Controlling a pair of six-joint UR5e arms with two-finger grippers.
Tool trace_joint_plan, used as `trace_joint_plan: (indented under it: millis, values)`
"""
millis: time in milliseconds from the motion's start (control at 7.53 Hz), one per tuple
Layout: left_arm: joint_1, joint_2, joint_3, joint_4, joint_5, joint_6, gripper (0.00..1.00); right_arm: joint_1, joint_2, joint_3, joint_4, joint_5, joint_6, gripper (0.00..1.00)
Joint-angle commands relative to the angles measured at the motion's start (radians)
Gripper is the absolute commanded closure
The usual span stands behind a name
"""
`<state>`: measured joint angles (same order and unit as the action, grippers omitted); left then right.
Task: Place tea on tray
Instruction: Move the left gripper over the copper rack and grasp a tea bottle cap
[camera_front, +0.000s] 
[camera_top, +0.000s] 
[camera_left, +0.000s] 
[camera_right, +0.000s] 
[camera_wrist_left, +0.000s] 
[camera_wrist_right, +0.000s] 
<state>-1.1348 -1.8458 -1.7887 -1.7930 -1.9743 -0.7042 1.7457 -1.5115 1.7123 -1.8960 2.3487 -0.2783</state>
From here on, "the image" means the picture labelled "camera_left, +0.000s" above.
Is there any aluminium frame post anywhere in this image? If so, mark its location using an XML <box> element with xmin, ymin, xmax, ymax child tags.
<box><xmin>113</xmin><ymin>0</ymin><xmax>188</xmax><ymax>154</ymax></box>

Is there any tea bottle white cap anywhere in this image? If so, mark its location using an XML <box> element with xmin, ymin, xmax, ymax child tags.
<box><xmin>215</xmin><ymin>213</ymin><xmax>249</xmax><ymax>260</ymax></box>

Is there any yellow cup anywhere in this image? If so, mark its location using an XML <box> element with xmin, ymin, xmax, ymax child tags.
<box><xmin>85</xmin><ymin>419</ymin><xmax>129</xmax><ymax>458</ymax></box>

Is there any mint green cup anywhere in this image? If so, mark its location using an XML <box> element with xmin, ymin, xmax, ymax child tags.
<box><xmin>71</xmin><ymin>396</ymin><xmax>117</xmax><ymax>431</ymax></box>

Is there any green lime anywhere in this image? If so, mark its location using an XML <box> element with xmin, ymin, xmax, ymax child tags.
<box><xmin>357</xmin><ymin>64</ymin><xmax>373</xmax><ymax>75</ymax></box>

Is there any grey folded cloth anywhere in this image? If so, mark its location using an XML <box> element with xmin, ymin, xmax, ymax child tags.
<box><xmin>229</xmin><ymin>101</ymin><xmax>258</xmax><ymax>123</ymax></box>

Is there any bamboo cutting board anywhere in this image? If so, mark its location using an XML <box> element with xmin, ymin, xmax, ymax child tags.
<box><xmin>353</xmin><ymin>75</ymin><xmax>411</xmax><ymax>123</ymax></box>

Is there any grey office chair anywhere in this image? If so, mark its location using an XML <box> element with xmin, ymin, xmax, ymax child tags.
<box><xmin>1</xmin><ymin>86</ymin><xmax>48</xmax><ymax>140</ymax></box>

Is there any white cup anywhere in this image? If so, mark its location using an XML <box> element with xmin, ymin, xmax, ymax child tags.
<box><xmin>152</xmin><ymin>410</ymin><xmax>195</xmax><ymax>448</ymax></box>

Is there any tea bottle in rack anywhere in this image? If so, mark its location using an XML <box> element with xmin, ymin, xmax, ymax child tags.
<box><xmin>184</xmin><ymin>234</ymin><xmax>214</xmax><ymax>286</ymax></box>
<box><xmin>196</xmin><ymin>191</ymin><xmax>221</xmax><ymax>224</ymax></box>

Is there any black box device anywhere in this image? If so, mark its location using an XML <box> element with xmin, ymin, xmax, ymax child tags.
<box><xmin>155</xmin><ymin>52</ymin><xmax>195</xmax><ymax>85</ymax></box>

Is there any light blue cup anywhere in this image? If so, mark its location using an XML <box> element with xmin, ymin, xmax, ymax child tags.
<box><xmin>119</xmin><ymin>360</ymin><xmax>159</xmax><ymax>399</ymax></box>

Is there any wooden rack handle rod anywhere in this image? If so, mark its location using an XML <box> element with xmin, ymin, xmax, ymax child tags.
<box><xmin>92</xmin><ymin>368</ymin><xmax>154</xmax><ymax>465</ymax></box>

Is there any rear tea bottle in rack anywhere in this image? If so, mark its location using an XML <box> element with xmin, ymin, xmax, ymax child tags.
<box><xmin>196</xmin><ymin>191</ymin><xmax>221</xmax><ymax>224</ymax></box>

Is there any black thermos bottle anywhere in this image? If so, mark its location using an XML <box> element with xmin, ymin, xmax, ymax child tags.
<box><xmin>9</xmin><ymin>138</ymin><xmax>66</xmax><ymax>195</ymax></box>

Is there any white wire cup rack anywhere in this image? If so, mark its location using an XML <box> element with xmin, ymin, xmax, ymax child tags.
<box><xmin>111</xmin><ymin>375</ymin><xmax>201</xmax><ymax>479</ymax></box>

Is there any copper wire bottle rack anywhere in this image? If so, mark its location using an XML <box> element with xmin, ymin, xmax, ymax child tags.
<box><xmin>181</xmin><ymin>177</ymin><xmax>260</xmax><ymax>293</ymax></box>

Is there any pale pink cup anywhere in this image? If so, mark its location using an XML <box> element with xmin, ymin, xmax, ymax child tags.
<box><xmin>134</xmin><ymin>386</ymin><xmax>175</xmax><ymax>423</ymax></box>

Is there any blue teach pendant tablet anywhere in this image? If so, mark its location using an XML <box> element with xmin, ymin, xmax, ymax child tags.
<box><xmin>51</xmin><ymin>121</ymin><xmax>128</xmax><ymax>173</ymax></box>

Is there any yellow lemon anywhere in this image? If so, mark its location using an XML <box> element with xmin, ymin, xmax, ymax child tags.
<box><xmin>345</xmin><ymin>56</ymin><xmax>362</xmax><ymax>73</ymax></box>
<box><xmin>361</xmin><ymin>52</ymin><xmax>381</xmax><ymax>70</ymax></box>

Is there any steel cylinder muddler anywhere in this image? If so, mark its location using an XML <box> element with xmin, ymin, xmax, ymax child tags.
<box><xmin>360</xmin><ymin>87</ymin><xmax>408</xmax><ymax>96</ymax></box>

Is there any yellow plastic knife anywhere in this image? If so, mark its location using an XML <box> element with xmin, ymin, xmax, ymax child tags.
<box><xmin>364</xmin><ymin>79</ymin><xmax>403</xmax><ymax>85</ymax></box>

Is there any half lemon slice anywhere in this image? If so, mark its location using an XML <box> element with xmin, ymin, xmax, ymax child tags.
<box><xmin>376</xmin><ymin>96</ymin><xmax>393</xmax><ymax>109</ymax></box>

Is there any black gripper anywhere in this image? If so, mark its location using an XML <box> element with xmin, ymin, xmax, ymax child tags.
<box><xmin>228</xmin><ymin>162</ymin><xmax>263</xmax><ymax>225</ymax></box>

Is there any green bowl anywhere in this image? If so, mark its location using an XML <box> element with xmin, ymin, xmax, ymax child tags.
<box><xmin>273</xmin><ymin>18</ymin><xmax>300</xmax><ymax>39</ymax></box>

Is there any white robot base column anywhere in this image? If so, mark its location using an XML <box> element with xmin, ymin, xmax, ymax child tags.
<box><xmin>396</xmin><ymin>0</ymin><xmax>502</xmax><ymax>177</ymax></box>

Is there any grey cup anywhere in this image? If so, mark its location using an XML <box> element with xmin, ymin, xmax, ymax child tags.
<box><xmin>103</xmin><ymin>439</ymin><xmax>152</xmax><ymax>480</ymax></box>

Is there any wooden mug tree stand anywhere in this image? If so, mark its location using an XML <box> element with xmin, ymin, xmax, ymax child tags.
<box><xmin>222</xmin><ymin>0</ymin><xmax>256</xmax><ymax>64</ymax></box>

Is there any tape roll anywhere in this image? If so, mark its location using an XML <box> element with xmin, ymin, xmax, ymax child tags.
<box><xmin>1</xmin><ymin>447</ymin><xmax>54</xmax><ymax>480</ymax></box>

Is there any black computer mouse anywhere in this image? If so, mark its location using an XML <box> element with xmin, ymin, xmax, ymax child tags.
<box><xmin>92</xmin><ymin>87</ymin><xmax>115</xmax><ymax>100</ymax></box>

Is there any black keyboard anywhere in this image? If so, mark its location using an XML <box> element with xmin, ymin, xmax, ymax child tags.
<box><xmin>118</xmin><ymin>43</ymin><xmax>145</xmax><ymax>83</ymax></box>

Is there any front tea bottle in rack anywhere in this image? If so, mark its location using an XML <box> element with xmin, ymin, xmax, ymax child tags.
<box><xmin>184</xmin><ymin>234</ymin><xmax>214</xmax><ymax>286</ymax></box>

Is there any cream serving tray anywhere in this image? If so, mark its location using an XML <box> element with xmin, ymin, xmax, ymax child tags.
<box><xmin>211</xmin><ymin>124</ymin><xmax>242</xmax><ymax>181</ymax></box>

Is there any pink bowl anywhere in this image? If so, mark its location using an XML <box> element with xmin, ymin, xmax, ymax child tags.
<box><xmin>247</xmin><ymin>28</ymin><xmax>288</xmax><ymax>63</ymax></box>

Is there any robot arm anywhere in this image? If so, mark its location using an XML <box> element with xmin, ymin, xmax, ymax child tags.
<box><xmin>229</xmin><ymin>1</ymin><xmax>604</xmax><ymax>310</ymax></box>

**Problem to solve**
Only the lines from the start of the material through the line bearing "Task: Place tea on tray" are needed, restated exactly, with both end lines included.

**Reply**
Controlling a pair of six-joint UR5e arms with two-finger grippers.
Tool trace_joint_plan, used as `trace_joint_plan: (indented under it: millis, values)`
"""
millis: time in milliseconds from the motion's start (control at 7.53 Hz), one per tuple
Layout: left_arm: joint_1, joint_2, joint_3, joint_4, joint_5, joint_6, gripper (0.00..1.00); right_arm: joint_1, joint_2, joint_3, joint_4, joint_5, joint_6, gripper (0.00..1.00)
Joint-angle commands relative to the angles measured at the motion's start (radians)
Gripper is the absolute commanded closure
The usual span stands behind a name
"""
`<state>`: measured joint angles (same order and unit as the action, grippers omitted); left then right.
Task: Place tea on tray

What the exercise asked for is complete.